Start of Data
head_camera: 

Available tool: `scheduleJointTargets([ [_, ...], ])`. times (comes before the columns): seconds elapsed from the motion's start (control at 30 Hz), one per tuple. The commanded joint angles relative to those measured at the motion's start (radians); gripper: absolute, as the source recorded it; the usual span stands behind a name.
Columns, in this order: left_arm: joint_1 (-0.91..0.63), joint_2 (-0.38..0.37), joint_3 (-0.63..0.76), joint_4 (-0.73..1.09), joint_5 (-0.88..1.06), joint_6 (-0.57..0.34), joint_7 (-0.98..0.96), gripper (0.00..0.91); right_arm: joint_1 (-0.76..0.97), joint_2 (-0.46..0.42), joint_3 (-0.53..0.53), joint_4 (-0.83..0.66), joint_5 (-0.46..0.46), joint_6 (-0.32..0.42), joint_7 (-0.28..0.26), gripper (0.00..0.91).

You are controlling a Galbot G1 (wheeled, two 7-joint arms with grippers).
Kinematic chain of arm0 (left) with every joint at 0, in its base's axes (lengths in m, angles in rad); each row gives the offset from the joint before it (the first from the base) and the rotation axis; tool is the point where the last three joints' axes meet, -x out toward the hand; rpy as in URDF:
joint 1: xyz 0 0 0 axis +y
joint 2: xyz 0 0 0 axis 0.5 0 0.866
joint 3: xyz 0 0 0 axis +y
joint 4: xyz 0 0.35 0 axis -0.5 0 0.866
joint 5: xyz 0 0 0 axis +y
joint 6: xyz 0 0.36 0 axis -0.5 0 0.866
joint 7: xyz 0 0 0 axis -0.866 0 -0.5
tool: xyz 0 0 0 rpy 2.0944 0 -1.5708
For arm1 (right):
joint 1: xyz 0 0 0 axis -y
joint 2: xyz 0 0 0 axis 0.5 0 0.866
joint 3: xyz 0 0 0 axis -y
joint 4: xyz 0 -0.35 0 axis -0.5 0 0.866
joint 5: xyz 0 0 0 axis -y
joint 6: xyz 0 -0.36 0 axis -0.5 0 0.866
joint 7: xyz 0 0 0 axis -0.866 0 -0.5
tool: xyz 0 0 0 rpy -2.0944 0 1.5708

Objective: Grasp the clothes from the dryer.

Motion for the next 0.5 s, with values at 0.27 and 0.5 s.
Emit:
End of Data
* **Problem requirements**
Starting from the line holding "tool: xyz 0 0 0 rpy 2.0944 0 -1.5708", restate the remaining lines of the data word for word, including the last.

* **Task response**
tool: xyz 0 0 0 rpy 2.0944 0 -1.5708
For arm1 (right):
joint 1: xyz 0 0 0 axis -y
joint 2: xyz 0 0 0 axis 0.5 0 0.866
joint 3: xyz 0 0 0 axis -y
joint 4: xyz 0 -0.35 0 axis -0.5 0 0.866
joint 5: xyz 0 0 0 axis -y
joint 6: xyz 0 -0.36 0 axis -0.5 0 0.866
joint 7: xyz 0 0 0 axis -0.866 0 -0.5
tool: xyz 0 0 0 rpy -2.0944 0 1.5708

Objective: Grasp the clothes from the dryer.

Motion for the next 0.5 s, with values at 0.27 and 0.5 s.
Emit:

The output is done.